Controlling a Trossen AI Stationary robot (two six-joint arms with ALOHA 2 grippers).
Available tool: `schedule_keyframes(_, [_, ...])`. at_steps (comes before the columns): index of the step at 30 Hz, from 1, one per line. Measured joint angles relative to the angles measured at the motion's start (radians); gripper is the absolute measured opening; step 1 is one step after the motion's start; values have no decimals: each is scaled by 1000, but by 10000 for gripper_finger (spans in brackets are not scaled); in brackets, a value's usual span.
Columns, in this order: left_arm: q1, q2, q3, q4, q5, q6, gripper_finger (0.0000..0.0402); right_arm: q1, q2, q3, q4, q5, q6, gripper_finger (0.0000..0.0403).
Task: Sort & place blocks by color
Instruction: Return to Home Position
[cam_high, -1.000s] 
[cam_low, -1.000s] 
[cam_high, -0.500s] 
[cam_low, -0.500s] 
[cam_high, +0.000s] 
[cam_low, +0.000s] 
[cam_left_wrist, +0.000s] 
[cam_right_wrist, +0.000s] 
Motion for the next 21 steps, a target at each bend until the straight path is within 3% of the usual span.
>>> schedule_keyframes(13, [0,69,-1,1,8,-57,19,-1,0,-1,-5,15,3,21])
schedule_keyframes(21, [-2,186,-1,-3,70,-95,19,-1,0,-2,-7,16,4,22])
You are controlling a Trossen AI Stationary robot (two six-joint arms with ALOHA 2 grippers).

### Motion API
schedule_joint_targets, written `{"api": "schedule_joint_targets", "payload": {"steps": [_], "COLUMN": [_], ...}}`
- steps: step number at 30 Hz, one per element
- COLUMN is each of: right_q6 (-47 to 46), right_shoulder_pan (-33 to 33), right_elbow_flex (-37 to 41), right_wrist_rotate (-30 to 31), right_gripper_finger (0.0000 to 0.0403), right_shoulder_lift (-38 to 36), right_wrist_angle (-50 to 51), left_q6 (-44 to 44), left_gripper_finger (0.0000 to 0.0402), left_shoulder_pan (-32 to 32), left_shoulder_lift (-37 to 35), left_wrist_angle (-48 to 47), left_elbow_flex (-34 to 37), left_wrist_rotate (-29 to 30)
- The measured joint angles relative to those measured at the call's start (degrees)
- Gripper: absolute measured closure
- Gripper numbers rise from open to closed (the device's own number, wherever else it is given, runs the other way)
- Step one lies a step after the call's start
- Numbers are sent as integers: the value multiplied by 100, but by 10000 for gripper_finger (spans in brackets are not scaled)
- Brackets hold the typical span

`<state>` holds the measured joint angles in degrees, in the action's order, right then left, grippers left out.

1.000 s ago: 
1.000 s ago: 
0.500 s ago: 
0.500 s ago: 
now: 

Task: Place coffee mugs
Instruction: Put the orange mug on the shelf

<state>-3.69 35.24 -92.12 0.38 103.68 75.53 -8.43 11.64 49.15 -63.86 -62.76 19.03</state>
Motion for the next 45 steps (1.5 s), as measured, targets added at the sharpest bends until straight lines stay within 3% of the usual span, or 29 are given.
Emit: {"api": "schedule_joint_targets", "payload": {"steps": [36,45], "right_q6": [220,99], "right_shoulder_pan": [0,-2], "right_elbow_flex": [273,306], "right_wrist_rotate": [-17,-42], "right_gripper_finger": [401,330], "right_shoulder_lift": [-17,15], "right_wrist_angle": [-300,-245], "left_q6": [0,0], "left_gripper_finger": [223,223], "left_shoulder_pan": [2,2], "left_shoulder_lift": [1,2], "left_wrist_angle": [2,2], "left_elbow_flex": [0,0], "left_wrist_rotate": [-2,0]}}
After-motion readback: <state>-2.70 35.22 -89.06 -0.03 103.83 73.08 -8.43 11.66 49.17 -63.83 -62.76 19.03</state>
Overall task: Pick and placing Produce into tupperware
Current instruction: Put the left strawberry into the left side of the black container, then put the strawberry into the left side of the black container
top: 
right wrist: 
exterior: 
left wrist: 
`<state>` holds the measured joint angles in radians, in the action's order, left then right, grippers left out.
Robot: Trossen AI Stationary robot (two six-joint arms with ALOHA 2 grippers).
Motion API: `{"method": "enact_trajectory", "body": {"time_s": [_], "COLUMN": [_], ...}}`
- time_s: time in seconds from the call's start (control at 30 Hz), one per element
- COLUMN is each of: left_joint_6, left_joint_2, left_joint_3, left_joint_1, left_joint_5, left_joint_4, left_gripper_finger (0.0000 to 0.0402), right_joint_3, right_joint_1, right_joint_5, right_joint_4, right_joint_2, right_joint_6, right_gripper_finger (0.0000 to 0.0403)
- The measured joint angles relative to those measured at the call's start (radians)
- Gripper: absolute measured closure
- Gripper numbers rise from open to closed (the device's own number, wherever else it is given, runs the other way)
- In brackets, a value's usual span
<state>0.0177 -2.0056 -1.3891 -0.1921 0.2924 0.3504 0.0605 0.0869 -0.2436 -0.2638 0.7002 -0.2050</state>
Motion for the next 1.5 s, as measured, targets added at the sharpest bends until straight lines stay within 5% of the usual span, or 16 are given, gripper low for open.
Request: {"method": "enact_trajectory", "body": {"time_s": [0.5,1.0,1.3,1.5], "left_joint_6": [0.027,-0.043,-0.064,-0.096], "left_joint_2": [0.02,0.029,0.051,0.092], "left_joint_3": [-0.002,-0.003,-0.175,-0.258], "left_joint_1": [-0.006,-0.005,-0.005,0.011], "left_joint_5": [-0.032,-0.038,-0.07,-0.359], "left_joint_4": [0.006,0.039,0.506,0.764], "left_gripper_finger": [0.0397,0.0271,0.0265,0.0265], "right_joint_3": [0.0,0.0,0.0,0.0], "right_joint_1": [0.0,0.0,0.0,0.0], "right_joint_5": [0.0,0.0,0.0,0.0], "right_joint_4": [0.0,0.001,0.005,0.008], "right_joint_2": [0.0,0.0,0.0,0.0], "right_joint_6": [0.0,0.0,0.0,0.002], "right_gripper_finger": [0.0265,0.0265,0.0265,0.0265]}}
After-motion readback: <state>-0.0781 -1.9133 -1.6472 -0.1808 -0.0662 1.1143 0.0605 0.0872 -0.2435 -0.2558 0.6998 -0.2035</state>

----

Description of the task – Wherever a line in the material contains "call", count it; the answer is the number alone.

Completed task – 4